Key Terms: The Complete Reference List
Part of Key Dates and Statistics — GCSE History
This definitions covers Key Terms: The Complete Reference List within Key Dates and Statistics for GCSE History. Revise Key Dates and Statistics in America 1920-1973 for GCSE History with 10 exam-style questions and 0 flashcards. This topic appears less often, but it can still be a useful differentiator on mixed-topic papers. It is section 9 of 15 in this topic. Make sure you can use the exact wording confidently, because definition marks are often lost through vague language.
Topic position
Section 9 of 15
Practice
10 questions
Recall
0 flashcards
📖 Key Terms: The Complete Reference List
- Laissez-faire
- French for "leave alone" — the Republican economic policy of minimal government interference in business. Championed by Harding, Coolidge, and Hoover. Created the conditions for the 1920s boom and contributed to the conditions for the crash when regulation was absent.
- Prohibition (1920-1933)
- The 18th Amendment banned the manufacture and sale of alcohol. Instead of eliminating drinking, it created organised crime — Al Capone's Chicago empire was built on illegal alcohol. Repealed by the 21st Amendment in 1933. Shows that government cannot easily change social behaviour through legislation alone.
- New Deal
- FDR's programme of Relief, Recovery, and Reform (1933-41). Created the alphabet agencies (CCC, TVA, WPA) and the Social Security Act. Did not end the Depression — that required WW2 — but permanently changed the role of government in American life.
- McCarthyism
- The anti-communist political campaign associated with Senator Joseph McCarthy (1950-54). Destroyed careers through unverified accusations. Exploited genuine Cold War fears about Soviet espionage. Ended when McCarthy's bullying tactics were exposed during the Army-McCarthy hearings (1954). A warning about how fear can destroy civil liberties.

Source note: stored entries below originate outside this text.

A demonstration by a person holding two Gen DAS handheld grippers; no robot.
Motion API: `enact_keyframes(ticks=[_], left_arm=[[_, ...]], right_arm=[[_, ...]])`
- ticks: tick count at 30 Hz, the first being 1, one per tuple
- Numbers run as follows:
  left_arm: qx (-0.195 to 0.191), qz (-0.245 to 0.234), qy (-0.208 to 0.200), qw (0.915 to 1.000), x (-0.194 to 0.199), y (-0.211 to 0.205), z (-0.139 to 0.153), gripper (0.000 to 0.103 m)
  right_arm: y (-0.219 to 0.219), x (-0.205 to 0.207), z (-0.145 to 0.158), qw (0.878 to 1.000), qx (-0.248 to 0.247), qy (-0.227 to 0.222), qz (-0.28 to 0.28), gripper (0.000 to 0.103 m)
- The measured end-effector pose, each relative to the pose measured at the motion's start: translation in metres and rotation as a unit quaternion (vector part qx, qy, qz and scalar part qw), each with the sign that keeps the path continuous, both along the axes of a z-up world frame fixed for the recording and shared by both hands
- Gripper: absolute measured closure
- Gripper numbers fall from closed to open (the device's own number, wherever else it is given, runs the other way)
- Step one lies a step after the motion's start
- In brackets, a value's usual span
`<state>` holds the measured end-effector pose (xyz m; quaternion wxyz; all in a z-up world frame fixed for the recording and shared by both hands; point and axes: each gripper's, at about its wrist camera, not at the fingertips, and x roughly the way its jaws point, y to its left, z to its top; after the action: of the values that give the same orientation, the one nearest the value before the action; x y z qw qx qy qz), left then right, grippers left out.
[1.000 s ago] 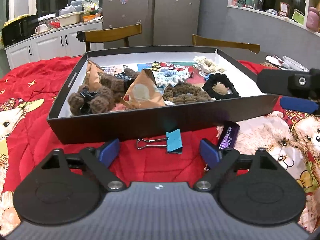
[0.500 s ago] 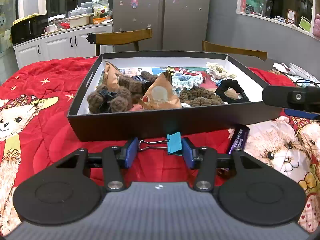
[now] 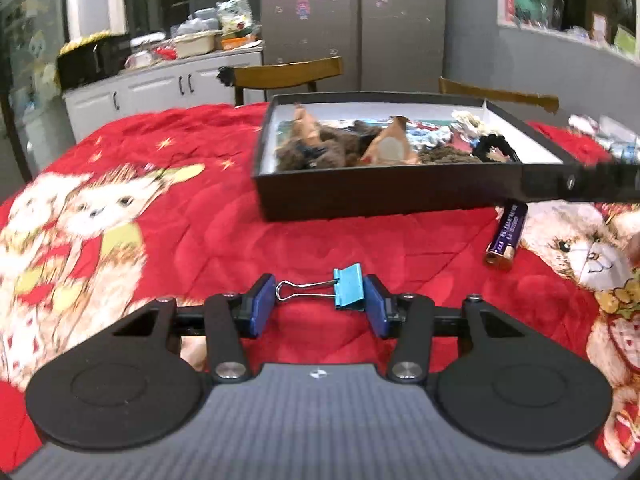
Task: Organize objects
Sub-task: 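Grasp the blue binder clip with left tool while right tool grasps the purple lighter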
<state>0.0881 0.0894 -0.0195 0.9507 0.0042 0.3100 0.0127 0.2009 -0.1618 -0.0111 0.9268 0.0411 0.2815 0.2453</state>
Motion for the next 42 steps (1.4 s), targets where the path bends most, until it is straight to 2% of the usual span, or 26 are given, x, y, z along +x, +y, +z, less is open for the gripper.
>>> enact_keyframes(ticks=[2,4,7,11,15,20,21,25,31,42], left_arm=[[-0.011,0.004,-0.001,0.9999,-0.006,0.005,0.000,0.049],[0.003,0.005,0.000,1.0000,-0.007,0.003,0.000,0.049],[0.017,-0.002,-0.001,0.9998,-0.010,-0.001,0.001,0.049],[0.003,-0.008,0.001,1.0000,-0.012,0.003,0.001,0.049],[-0.004,-0.008,0.002,1.0000,-0.010,0.004,0.001,0.049],[-0.003,-0.008,0.002,1.0000,-0.010,0.003,0.001,0.049],[-0.002,-0.008,0.002,1.0000,-0.010,0.003,0.001,0.049],[0.000,-0.008,0.002,1.0000,-0.010,0.003,0.001,0.049],[-0.001,-0.008,0.002,1.0000,-0.010,0.002,0.001,0.049],[-0.002,-0.008,0.002,1.0000,-0.010,0.003,0.001,0.049]], right_arm=[[0.007,-0.003,-0.001,0.999,-0.022,-0.012,0.026,0.000],[0.015,-0.008,-0.003,0.998,-0.042,-0.022,0.050,0.000],[0.022,-0.007,-0.005,0.995,-0.055,-0.013,0.077,0.000],[0.028,0.002,-0.011,0.994,-0.063,0.016,0.085,0.000],[0.034,0.004,-0.011,0.992,-0.073,0.014,0.097,0.000],[0.053,-0.001,-0.015,0.986,-0.139,-0.004,0.097,0.003],[0.054,-0.004,-0.014,0.985,-0.143,-0.010,0.099,0.007],[0.051,-0.005,-0.013,0.986,-0.136,-0.015,0.099,0.021],[0.053,-0.008,-0.012,0.985,-0.141,-0.023,0.094,0.022],[0.046,-0.013,-0.009,0.988,-0.122,-0.030,0.085,0.022]])
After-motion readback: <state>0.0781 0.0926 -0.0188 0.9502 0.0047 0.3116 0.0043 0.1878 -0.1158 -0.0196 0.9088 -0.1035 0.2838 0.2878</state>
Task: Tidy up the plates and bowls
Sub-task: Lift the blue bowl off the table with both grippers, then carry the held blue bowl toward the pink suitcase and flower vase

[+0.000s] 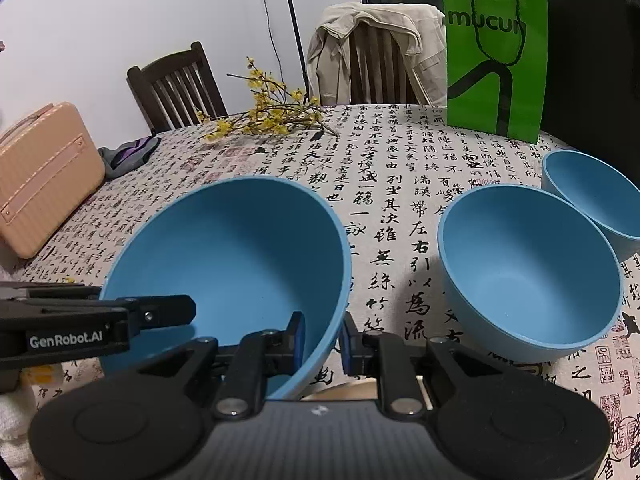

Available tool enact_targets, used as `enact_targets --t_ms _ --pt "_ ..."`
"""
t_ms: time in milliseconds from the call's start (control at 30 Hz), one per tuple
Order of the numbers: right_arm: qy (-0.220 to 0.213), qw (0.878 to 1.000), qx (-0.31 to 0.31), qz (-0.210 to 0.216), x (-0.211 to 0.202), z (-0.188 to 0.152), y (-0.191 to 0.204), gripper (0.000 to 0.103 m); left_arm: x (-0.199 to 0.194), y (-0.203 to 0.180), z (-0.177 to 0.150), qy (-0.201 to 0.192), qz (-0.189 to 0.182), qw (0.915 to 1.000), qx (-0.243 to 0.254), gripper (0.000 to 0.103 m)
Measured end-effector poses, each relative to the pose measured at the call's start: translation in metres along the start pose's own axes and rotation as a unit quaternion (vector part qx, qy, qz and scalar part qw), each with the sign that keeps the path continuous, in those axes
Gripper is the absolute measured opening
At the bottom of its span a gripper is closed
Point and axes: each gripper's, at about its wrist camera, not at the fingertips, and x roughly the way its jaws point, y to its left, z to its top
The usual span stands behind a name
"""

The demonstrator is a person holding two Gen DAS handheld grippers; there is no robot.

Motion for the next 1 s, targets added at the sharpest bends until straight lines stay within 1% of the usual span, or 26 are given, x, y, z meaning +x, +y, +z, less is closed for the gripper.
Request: enact_targets --t_ms 467,1000 --pt "-0.01 1.0 -0.003 0.005 -0.01 -0.001 0.008 0.018 -0.018 0.001 -0.006 -0.016 0.007 0.9998 -0.005 0.029" --pt "-0.022 0.999 -0.029 0.021 -0.025 -0.006 0.044 0.018 -0.056 0.019 -0.02 -0.042 0.028 0.9985 -0.021 0.029"
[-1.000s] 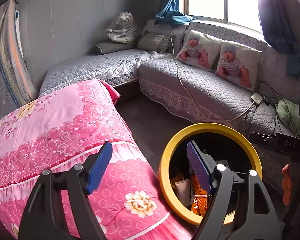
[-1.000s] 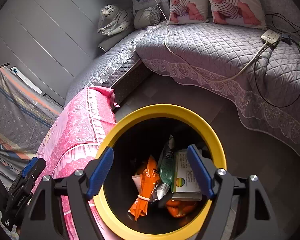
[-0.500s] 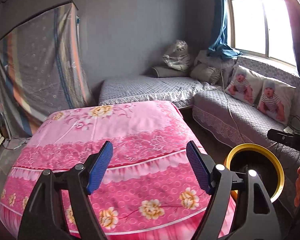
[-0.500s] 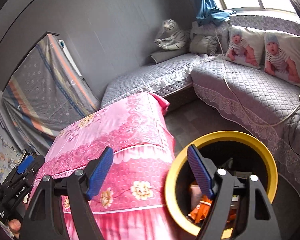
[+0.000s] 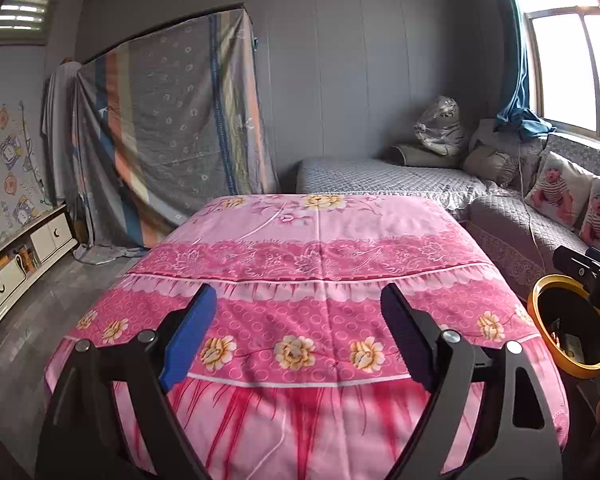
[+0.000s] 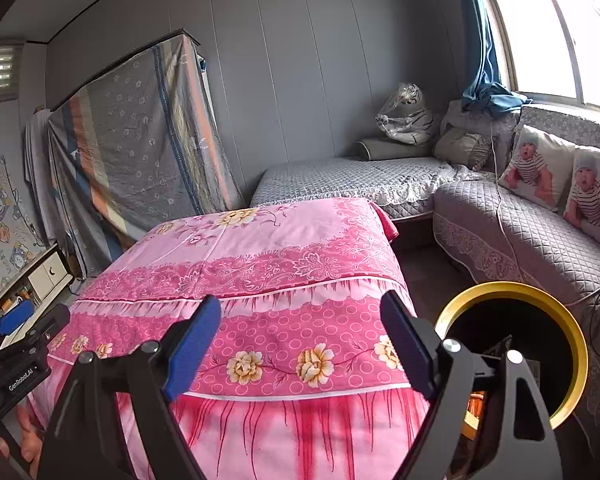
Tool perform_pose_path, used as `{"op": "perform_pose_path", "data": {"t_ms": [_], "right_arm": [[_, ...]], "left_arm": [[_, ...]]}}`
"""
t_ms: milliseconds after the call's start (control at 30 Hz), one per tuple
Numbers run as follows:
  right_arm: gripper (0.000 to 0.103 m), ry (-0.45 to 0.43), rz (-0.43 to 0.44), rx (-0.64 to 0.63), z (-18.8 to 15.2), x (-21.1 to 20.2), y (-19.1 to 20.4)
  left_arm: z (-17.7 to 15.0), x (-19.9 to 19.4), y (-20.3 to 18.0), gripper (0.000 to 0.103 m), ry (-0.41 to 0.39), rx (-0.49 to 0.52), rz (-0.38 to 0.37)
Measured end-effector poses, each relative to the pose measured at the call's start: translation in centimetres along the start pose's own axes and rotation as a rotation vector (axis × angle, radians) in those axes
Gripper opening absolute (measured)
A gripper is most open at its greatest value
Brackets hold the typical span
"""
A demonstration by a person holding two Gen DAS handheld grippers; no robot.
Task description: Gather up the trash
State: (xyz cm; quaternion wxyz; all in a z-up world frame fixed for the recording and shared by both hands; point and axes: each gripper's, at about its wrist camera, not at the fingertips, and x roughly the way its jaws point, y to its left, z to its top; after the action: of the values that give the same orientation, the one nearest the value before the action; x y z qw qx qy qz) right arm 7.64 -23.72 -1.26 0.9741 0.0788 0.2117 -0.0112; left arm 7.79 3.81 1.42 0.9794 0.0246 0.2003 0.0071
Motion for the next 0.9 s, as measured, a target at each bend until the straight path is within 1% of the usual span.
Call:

- Non-violent direct action
- The Civil Rights movement's primary tactic — deliberately breaking unjust laws or confronting segregation peacefully, accepting punishment without retaliation. The strategy was developed by Martin Luther King Jr from Gandhi's example. Its power lay in the moral contrast between peaceful protesters and violent authorities. It worked because television broadcast that contrast to millions of Americans and to the world.
- Jim Crow
- The system of state and local laws enforcing racial segregation in the South (c.1877-1965). Named after a minstrel show caricature. Covered schools, transport, restaurants, hotels, voting, and every aspect of public life. Given constitutional backing by Plessy v Ferguson (1896), dismantled by Brown v Board (1954), Civil Rights Act (1964), and Voting Rights Act (1965).
- GI Bill (1944)
- Gave returning WW2 veterans free college education and low-interest home loans. Created the post-war suburban middle class — but benefits were largely denied to Black veterans through racial discrimination by local banks and universities, widening the racial wealth gap.